What is anorexia?

Anorexia is a psychological condition characterized by the desire to maintain the lowest possible body weight. It is a mental health disorder associated with low body weight, fear of weight gain, control over diet and exercise. People with anorexia place great importance on controlling their weight and physical condition, to the point of interfering with daily life.

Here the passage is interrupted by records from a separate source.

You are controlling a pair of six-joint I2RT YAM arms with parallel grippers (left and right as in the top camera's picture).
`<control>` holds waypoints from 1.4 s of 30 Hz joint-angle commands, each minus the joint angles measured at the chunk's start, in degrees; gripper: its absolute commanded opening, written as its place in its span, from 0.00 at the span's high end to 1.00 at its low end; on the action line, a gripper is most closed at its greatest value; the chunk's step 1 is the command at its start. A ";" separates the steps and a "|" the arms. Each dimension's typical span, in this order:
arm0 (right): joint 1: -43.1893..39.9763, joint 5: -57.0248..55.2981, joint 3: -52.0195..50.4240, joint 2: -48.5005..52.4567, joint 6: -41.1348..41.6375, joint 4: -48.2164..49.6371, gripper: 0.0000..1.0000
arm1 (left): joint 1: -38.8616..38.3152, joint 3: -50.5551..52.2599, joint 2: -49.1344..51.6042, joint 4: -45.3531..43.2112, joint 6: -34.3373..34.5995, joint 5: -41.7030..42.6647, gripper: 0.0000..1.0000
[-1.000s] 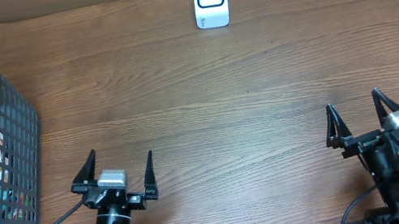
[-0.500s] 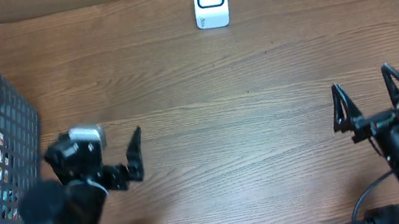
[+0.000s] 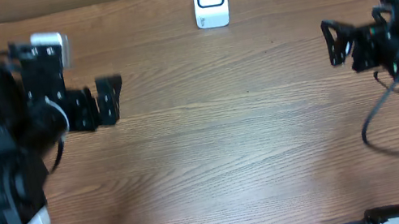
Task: Scan the item barcode
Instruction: 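Reach the left gripper into the grey basket and grasp a clear-brown bread bag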
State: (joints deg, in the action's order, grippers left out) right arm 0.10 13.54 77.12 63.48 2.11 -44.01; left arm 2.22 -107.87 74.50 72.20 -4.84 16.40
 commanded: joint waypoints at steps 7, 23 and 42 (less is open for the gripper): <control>0.17 3.43 9.49 10.60 2.99 -4.83 0.00 | -0.37 -6.99 5.64 -1.38 0.98 10.12 0.00; 0.22 10.43 9.46 11.28 5.44 -7.17 0.00 | 33.38 -13.05 10.75 -4.98 24.41 -4.39 0.11; 0.22 10.58 9.40 11.30 5.42 -12.94 0.00 | 45.48 -13.03 39.89 2.19 37.53 -22.58 0.02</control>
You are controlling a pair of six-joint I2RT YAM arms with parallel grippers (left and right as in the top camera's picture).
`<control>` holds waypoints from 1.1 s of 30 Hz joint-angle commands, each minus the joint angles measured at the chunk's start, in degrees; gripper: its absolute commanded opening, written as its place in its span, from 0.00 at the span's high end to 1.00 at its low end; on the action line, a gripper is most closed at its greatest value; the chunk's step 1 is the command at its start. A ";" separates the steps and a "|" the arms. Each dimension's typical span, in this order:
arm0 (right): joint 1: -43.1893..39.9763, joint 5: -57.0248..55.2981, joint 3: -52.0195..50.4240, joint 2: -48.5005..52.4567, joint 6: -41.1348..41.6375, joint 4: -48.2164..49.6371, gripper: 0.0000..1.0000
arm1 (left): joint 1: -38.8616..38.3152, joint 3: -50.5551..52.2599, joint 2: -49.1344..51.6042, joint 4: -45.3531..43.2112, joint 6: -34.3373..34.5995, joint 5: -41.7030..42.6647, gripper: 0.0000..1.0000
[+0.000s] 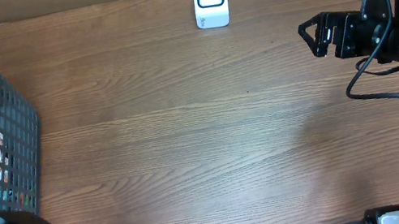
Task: Scan the item barcode
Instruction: 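Reach the left gripper into the grey basket and grasp a clear-brown bread bag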
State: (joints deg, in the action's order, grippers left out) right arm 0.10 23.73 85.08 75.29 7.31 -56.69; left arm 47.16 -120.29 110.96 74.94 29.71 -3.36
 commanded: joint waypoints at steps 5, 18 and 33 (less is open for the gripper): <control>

Anorexia affects girls and women more frequently, although recently it is also becoming more common among boys and men. This condition increases the risk of mortality in those who suffer from it, due to the complications associated with the condition of suicide, intake of laxatives and diet aids, and vomiting after consuming food. Some people eat compulsively and then expel what is consumed (vomiting), in the same way as those suffering from bulimia nervosa.

Prognosis of the disease

The prognosis of anorexia depends on the speed with which the pathology was diagnosed and on the patient’s real will to cure. Thanks to the assistance of the psychologist, however, it is possible to completely resolve the disease successfully. The time will vary from case to case.

Symptoms of anorexia

The symptoms of anorexia nervosa are not simply associated with weight loss, as the disorder is psychological, meaning that the symptoms that manifest themselves are also emotional and behavioral.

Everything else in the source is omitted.